What the task requires — Every line below from the one containing "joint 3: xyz" through the one containing "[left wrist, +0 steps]" is to be printed exactly, with the pictures omitted.

Source material —
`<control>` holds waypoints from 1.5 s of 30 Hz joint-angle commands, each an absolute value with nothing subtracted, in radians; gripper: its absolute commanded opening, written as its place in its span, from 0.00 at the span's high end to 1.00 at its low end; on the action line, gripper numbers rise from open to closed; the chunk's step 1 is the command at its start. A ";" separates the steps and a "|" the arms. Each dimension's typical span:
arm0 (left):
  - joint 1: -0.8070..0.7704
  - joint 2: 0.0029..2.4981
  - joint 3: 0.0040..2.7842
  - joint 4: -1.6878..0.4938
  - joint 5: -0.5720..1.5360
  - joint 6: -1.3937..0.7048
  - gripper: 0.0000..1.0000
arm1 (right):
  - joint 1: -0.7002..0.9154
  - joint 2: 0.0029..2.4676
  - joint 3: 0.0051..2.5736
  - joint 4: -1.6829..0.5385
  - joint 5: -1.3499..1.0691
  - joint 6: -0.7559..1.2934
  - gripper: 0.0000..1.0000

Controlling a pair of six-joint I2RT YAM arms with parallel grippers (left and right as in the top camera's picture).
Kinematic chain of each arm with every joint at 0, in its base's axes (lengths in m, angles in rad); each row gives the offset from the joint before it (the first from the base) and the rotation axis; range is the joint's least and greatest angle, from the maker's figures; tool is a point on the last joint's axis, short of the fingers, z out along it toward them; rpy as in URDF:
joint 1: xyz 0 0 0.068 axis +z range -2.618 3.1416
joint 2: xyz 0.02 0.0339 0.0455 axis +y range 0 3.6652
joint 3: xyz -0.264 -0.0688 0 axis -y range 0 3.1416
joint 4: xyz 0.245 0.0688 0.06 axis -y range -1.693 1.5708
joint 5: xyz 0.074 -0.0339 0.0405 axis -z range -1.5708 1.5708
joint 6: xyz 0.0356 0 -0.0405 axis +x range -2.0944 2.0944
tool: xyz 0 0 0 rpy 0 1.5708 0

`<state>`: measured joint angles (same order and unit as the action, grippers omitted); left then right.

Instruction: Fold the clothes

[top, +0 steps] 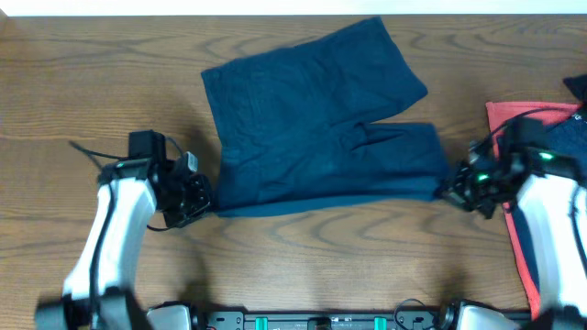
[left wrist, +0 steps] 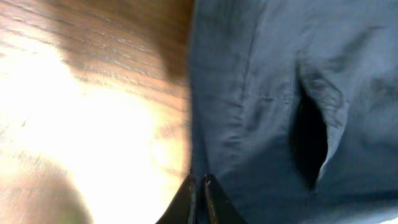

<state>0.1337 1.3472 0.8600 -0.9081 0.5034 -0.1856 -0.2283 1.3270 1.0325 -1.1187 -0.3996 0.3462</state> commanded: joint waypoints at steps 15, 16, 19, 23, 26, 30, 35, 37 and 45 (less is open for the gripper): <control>0.144 0.710 0.894 -1.327 0.524 -0.290 0.90 | -0.300 1.108 1.308 -1.288 -0.164 0.389 0.99; 0.144 0.710 0.892 -1.323 0.524 -0.288 0.87 | -0.300 1.116 1.308 -1.292 -0.163 0.389 0.99; 0.144 0.725 0.870 -1.299 0.546 -0.286 0.83 | -0.300 1.140 1.308 -1.298 -0.160 0.388 0.99; 0.091 0.764 0.790 -1.184 0.664 -0.306 0.83 | -0.300 1.168 1.308 -1.297 -0.160 0.388 0.99; -0.004 0.817 0.718 -1.074 0.666 -0.364 0.83 | -0.300 1.187 1.308 -1.293 -0.157 0.389 0.99; -0.155 0.940 0.678 -0.903 0.662 -0.416 0.77 | -0.300 1.204 1.308 -1.291 -0.157 0.388 0.99; -0.392 1.121 0.679 -0.732 0.669 -0.530 0.76 | -0.300 1.209 1.308 -1.280 -0.157 0.388 0.99; -0.496 1.188 0.679 -0.659 0.661 -0.597 0.72 | -0.300 1.209 1.308 -1.277 -0.157 0.388 0.99; -0.714 1.466 0.679 -0.427 0.714 -0.858 0.56 | -0.300 1.209 1.308 -1.259 -0.157 0.388 0.99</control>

Exercise output —
joint 3: xyz -0.264 -0.0688 0 axis -y range 0 3.1416
joint 4: xyz 0.245 0.0688 0.06 axis -y range -1.693 1.5708
joint 5: xyz 0.074 -0.0339 0.0405 axis -z range -1.5708 1.5708
joint 6: xyz 0.0356 0 -0.0405 axis +x range -2.0944 2.0944
tool: xyz 0 0 0 rpy 0 1.5708 0

`<state>`: measured joint angles (same order and unit as the action, grippers omitted); left then right.

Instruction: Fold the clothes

[top, +0 steps] 
[left wrist, +0 steps] 

That's the answer, with nothing more to add.